The 29 year-old was one of the first survivors to emerge from the King's Cross tunnel. He has had trouble sleeping since the disaster, but has been back on the Tube with his wife. He said: "There is a spirit of defiance. All my friends are saying the same thing. They all want to get back out there and show the world they are not going to change the way they live."
The 23-year-old graphic designer was engulfed in thick smoke after the Piccadilly line explosion. She said:
"I've been suffering nightmares, waking up in a cold sweat at night. I remember that everything went black, then the emergency lights went on.

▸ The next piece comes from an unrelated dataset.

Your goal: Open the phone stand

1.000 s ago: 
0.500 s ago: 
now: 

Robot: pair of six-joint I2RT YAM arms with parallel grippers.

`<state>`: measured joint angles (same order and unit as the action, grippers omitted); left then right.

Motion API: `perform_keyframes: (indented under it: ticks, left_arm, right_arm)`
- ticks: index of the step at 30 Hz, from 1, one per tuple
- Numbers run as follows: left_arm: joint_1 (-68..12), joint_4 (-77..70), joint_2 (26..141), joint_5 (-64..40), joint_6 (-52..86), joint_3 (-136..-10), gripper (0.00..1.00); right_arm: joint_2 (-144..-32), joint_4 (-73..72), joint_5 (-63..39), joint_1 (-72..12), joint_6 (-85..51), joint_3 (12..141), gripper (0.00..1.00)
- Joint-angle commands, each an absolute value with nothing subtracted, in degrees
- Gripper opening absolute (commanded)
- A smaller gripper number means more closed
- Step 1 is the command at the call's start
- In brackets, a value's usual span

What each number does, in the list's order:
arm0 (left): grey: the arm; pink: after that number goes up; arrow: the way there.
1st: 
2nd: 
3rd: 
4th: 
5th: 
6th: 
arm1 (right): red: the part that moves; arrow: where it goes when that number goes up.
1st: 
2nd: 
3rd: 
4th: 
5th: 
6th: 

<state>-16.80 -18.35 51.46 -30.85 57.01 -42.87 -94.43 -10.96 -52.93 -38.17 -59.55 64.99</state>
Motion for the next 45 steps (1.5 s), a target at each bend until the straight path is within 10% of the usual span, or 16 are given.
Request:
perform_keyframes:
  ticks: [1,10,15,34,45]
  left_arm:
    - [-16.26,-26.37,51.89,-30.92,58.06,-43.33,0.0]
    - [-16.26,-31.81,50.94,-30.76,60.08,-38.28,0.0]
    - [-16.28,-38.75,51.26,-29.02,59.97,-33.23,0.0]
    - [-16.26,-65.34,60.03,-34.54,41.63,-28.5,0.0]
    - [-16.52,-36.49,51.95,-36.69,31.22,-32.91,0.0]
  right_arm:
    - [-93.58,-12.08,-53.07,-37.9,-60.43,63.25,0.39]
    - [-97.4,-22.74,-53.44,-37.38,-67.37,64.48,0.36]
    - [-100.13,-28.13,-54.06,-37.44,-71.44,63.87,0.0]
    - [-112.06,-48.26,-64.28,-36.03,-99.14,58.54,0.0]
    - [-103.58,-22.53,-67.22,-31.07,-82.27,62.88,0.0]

It was so difficult to breathe, while a lady in the first carriage was screaming and screaming, which echoed back into the second carriage where I was sitting. People were praying. But I think it is important we get back to normal as quickly as possible, so I'll be going back to work this week."
The 36 year-old office manager was in the third carriage of the bombed Piccadilly line train. She said: "From the beginning I said I'm going back into work on Monday. But I don't think I'll be going on the Tube - I fear being stuck in a tunnel again. I'll catch a bus. I know I'll have to go on the Tube again, but not yet. I'm shivering at the idea of going on a train and going underground, but I'm going to go. We can't live in fear. The strongest feeling I had was anger. I'm not depressed, or scared - I'm just angry."
The 22 year-old IT technician ran for the No 30 bus but the driver pulled away before he reached the stop.
Seconds later the bomb exploded. He said: "I'm not scared of the terrorists and will be back at work today. We have to show how strong we are and not let them win. The bombings have brought the people of London closer to each other. There is a big feeling of togetherness, knowing we are all fighting this together - a feeling of community is coming back."
George Psaradakis, 49, was the driver of the No.30 bus that exploded at Tavistock Square. He said: "Myself and the other drivers in London have an important job and we are going to continue to do that as best we can. We are going to continue our normal lives. We are not going to be intimidated."